UKPLab / sentence-transformers

State-of-the-Art Text Embeddings
https://www.sbert.net
Apache License 2.0
14.83k stars 2.44k forks source link

Cosine similarity between sentences #306

Open sumit11112 opened 4 years ago

sumit11112 commented 4 years ago

Hi,

Below code is trowing error at cdist(a1, a2, 'cosine')[0][0]

How can I measure cosine similarity between sentences. I can not provide all strings in single array and on shot.

from sentence_transformers import SentenceTransformer, LoggingHandler from sentence_transformers import models, losses import numpy as np

model = SentenceTransformer('distiluse-base-multilingual-cased')

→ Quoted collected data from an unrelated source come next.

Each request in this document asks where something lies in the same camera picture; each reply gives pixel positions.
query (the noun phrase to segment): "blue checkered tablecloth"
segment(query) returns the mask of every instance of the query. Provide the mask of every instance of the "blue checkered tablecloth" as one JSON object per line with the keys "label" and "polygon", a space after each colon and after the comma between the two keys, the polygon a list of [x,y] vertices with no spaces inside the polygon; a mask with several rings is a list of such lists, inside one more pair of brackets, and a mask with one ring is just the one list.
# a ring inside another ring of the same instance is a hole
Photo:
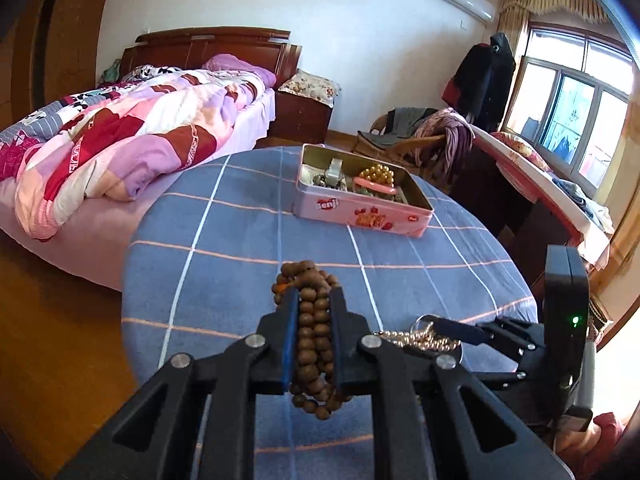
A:
{"label": "blue checkered tablecloth", "polygon": [[[536,321],[518,269],[464,208],[419,180],[434,207],[422,238],[292,215],[299,148],[238,153],[185,172],[149,209],[132,240],[122,332],[137,378],[171,355],[220,353],[274,309],[282,262],[311,259],[340,279],[348,309],[372,330],[407,330],[421,314],[479,322]],[[490,348],[465,346],[474,371],[513,370]],[[289,396],[258,396],[257,479],[373,478],[370,403],[356,397],[328,421]]]}

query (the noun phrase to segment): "floral comforter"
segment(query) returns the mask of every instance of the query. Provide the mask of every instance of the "floral comforter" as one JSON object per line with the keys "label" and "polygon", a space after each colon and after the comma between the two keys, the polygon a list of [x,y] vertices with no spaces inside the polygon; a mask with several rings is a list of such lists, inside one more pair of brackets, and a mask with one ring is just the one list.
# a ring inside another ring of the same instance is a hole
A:
{"label": "floral comforter", "polygon": [[[65,119],[48,140],[23,128],[0,148],[2,162],[3,150],[15,156],[23,147],[19,164],[4,161],[3,174],[18,181],[18,221],[31,237],[47,239],[85,198],[135,200],[160,174],[194,166],[220,149],[238,111],[264,90],[251,72],[185,70],[86,92],[55,112],[46,110],[45,117]],[[88,101],[98,95],[97,104]],[[42,124],[38,112],[30,117]],[[15,174],[6,174],[8,168]]]}

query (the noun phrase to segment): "gold chain necklace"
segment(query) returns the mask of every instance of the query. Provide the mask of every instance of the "gold chain necklace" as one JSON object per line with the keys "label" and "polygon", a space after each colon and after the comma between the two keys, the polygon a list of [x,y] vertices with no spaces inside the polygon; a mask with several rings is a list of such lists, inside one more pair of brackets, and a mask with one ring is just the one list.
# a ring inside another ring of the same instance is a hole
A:
{"label": "gold chain necklace", "polygon": [[411,332],[383,330],[381,332],[374,332],[374,334],[400,348],[412,346],[423,352],[425,350],[432,352],[450,352],[460,346],[458,339],[450,339],[436,334],[433,329],[433,321],[428,322],[425,328],[412,330]]}

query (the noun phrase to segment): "wooden bead bracelet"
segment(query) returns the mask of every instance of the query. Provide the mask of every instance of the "wooden bead bracelet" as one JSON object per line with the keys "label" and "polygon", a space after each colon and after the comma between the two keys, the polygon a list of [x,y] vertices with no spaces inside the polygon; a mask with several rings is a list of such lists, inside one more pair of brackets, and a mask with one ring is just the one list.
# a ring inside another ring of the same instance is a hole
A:
{"label": "wooden bead bracelet", "polygon": [[276,309],[285,291],[298,291],[298,341],[294,380],[289,387],[292,403],[319,420],[327,420],[351,397],[335,391],[334,354],[331,345],[329,291],[340,286],[337,278],[316,268],[311,260],[283,264],[271,287]]}

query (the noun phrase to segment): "window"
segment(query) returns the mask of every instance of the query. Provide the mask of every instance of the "window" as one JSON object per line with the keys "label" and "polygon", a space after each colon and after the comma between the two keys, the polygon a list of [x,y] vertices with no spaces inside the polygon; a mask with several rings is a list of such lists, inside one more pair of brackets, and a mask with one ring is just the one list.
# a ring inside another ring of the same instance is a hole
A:
{"label": "window", "polygon": [[527,56],[581,70],[584,41],[584,38],[558,32],[532,30],[527,44]]}
{"label": "window", "polygon": [[529,140],[558,176],[593,196],[622,132],[631,63],[587,33],[532,28],[505,129]]}

sentence_embeddings = model.encode(['This framework generates embeddings for each input sentence']]) a1 = 1 for sentence, embedding in zip(sentences, sentence_embeddings): print("Sentence:", sentence) print("Embedding:", embedding) a1 = embedding print("")

sentence_embeddings = model.encode(['Sentences are passed as a list of string.']]) a2 = 1 for sentence, embedding in zip(sentences, sentence_embeddings): print("Sentence:", sentence) print("Embedding:", embedding) a2 = embedding print("")

import scipy.spatial yy = scipy.spatial.distance.cdist(a1, a2, "cosine")[0] print(yy)

Y = cdist(a1, a2, 'cosine')[0][0] print(Y)

nreimers commented 4 years ago

cdist expect a two dimensional array as input. Changing the code like this:

yy = scipy.spatial.distance.cdist([a1], [a2], "cosine")[0]

works for me.

sumit11112 commented 4 years ago

Hi,

This might look stupid but as an confirmation. Can I persist above embedding array a1 and a2. Later incase of need again create iD array and do yy = scipy.spatial.distance.cdist([a1], [a2], "cosine")[0] it will work right?

As I am using 'distiluse-base-multilingual-cased' embeddings for a pre-trained french language will be close to that of english version?

nreimers commented 4 years ago

Yes, you can persist the embeddings on disc and load them later. You can use pickle or numpy save/load functions.